How to Speed Up Recovery After Intense Training Sessions

Last Updated: 19.11.19

 

 

If you are past wondering where to find wrestling shoes and you have already started training, then you might want to be aware of how you can quickly recover once an intense session is over. The same applies in case you’ve been looking for youth wrestling shoes for your kid and you now want to make sure he or she gets the most of the training routine.

It’s no secret that wrestling requires intense physical activity and, especially if you are just getting familiar to this field, it’s important to be aware that following a few recovery tricks can definitely make your life a lot easier and improve the overall experience.

Moreover, this way you also make sure that you get the most of your training and that the entire effort is not in vain. So let’s take a look at what some scientifically proven and athletes-backed tips and tricks you should take into consideration.

 

Sleep is essential

There are some people who claim that they “only need 5 hours of sleep”, but you might quickly find out that they either take naps or that they are constantly exhausted. When it comes to intense physical training, the importance of sleep should not be underestimated by any means.

Getting 7 or 8 hours of ample sleep per night is crucial and one of the best ways to speed up muscle recovery. If you are not doing this, then you are simply making yourself prone to getting injured in the future. Maintaining a healthy balance is a good idea in every aspect of your life, but when you are training this is even more important.

Resting

If sometimes you don’t have enough time to get the proper amount of sleep (as it’s sometimes the case in our busy lives and schedules), then keep in mind that simply resting can also be a solution. After all, time is generally one of the best and most recommended ways to recover from just about anything, including injuries or illness.

Don’t forget that our bodies have a spectacular capacity of healing themselves – if you just allow them some time. That’s why, especially after intense workouts, you want to give your muscles the chance to recover before giving them another round.

 

Hydration

Another reliable friend, hydration has an amazing ability to help our bodies get through a lot of difficult situations while also ensuring we get the benefits of an intense workout. Drinking water after your training session can help your body get rid of toxins and prevent other potential issues associated with dehydration.

Another thing you might want to remember is that dehydrated muscles can easily turn into painful muscles, which means that the pain you feel after a training session can be enhanced, and that’s probably something you want to avoid.

If you don’t drink enough water, especially after training, it can have effects on deeper levels as well since dehydration can increase muscle damage and thus reduce the body’s natural ability to repair itself. Another thing to consider is that most of the times, good old plain water is better than other beverages you can find on the market.

 

Enjoy a protein snack

Regarding eating habits, the best approach is to test some theories and advice out and see which one works for you. However, you should never forget to eat properly and clean, especially if you want to reap all the benefits of your workout.
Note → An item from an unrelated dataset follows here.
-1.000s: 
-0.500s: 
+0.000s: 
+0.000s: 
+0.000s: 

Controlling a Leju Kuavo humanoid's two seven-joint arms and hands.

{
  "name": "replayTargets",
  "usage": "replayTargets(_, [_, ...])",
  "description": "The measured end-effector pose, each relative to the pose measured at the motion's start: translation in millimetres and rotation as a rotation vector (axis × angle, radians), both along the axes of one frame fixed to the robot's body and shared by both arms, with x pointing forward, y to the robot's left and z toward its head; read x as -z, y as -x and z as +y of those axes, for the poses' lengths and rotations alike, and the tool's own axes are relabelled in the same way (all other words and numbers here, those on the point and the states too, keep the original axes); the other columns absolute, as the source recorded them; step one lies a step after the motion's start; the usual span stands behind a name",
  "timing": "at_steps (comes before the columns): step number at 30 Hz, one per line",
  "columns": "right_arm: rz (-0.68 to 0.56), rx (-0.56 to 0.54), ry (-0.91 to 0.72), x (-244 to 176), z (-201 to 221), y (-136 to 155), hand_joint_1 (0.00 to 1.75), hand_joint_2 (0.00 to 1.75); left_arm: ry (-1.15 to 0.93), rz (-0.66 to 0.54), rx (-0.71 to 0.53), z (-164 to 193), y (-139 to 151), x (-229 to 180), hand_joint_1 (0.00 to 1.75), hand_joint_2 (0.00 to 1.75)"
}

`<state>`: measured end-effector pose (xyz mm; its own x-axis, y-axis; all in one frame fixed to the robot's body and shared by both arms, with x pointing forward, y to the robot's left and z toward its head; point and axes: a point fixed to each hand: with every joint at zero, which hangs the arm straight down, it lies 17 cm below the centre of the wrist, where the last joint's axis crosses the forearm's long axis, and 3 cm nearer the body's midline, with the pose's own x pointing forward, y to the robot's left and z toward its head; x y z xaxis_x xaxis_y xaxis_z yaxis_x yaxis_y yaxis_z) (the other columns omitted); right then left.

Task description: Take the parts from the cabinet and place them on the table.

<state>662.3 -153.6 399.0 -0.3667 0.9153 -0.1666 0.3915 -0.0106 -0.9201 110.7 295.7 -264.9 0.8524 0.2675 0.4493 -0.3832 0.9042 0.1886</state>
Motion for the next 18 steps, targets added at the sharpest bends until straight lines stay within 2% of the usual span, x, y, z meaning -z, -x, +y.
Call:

Although it might seem a bit strange, having a snack after your training is definitely a very good idea. After an intense workout, your body is depleted of energy and you need to refuel it for a fast and healthy recovery. In the end, you need to be ready for the next challenge as soon as possible.

Eating after a workout becomes even more important if you are training to build muscle or if you are into endurance exercise, which is something to remember if you’re practicing more sports than wrestling. Some experts advise athletes to eat within 60 minutes after the workout. Also, including some high-quality proteins and healthy carbohydrates is a good idea.

Proteins

Since we’ve mentioned proteins, it’s a good moment to state the fact that they are crucial in an athlete’s performance and that they should be discussed separately (which is exactly what we are doing here). Let’s go a little deeper into the theory and take a look at what amino acids actually are.  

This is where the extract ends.